Thyroglossal cyst is a fluid-filled swelling in the midline of the neck usually found at the level of the hyoid bone or inferior to it. It represents the remnant of the thyroglossal duct which develops during embryogenesis in the fetal foramen cecum (tongue base) and then migrates to its final destination in the middle to lower anterior cervical region. The duct is normally obliterated in the first trimester while a persistence of the duct is associated with the formation of the cyst.
Thyroglossal cyst (TGC) is a fluid-filled remnant of the thyroglossal duct which runs from the foramen cecum at the fetal base of the tongue to the lower anterior cervical region   . TGC develops due to the anomalous formation and migration of the thyroid gland during embryogenesis. TGC is the commonest midline cervical mass found in clinical practice . It is usually located at the level of the hyoid bone or inferior to it near the thyrohyoid membrane but can also be found in the lingual or submental region  .

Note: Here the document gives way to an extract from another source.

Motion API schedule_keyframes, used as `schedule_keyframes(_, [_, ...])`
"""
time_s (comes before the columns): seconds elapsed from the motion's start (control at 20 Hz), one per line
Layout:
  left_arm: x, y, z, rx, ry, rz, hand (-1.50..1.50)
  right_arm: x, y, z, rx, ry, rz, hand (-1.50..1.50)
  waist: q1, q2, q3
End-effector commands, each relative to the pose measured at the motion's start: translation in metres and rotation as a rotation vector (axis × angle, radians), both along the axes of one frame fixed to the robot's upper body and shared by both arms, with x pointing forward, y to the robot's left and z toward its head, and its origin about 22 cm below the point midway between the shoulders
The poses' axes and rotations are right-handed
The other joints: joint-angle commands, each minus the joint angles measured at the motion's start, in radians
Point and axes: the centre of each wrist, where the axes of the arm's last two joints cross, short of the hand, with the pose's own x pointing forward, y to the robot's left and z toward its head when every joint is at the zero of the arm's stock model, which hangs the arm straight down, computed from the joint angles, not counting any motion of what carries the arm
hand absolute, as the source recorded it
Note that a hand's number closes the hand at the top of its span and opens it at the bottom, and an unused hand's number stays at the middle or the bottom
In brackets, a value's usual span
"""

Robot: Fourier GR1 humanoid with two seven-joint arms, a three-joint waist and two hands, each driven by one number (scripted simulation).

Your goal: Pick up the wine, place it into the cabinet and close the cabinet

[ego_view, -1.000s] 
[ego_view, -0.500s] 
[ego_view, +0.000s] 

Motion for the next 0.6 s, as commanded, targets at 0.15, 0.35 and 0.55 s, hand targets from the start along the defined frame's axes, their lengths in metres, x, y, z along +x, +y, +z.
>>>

TGC can present as an asymptomatic mass in children, frequently around the age of 6 years. Approximately 7% of TGCs have been reported to occur in adults and the most common presentation in adults is an underlying infection of the cyst  . Clinical features of TGC include a midline cervical mass which moves with swallowing or protrusion of the tongue, sometimes accompanied by symptoms of a sore throat, odynophagia, dysphagia, and hoarseness. Sudden enlargement of the cyst, especially if it is located in the lingual or submental region can lead to airway obstruction. Occasionally TGC may present as an infected cyst or as a malignancy within the cyst   . Cases of papillary thyroid carcinoma, as well as, squamous carcinoma have been reported in older adults   .
TGCs are diagnosed clinically but radiological testing is required to confirm the diagnosis and to detect the presence of the thyroid gland in children. Physical examination finding of a midline cervical mass which moves with swallowing or protrusion of the tongue is the classical presentation of TGC.
A majority of clinicians prefer ultrasound for initial diagnosis, especially in children, as it is non-invasive, easily available, is not associated with exposure to radiation, and does not require sedation. Ultrasound reveals fluctuant, cystic mass which occasionally spread cervical strap muscles. The fluid within the cyst appears anechoic although in some cases the fluid may contain debris. The walls of the cyst are thin and avascular. Rarely, in a presence of an infection, there may be evidence of inflammatory changes.
Computed tomography (CT) and magnetic resonance imaging (MRI) are useful to delineate the extent of the mass and its anatomic relationship to neighboring structures    . CT findings include a well circumscribed cystic lesion with rim enhancement . The cysts have a thin wall and appear smooth, well defined, homogeneously attenuated, and located usually within 2 cm of the midline. There may be displacement of the sternocleidomastoid either posteriorly or posterolaterally and in certain cases, TGCs may be embedded in the infrahyoid (strap) muscles. CT scan is preferred in adults as TGCs are rare in adults and therefore have a broader differential diagnosis and also because the incidence of malignancies associated with TGCs in adults is higher which CT scans are able to detect better than the ultrasound.
MRI is preferred when TGCs are located near the base of the tongue. TGC features on MRI are a low, variable T1 signal in uncomplicated cysts and a high signal if there is previous hemorrhage or infection . T2 image shows a high signal.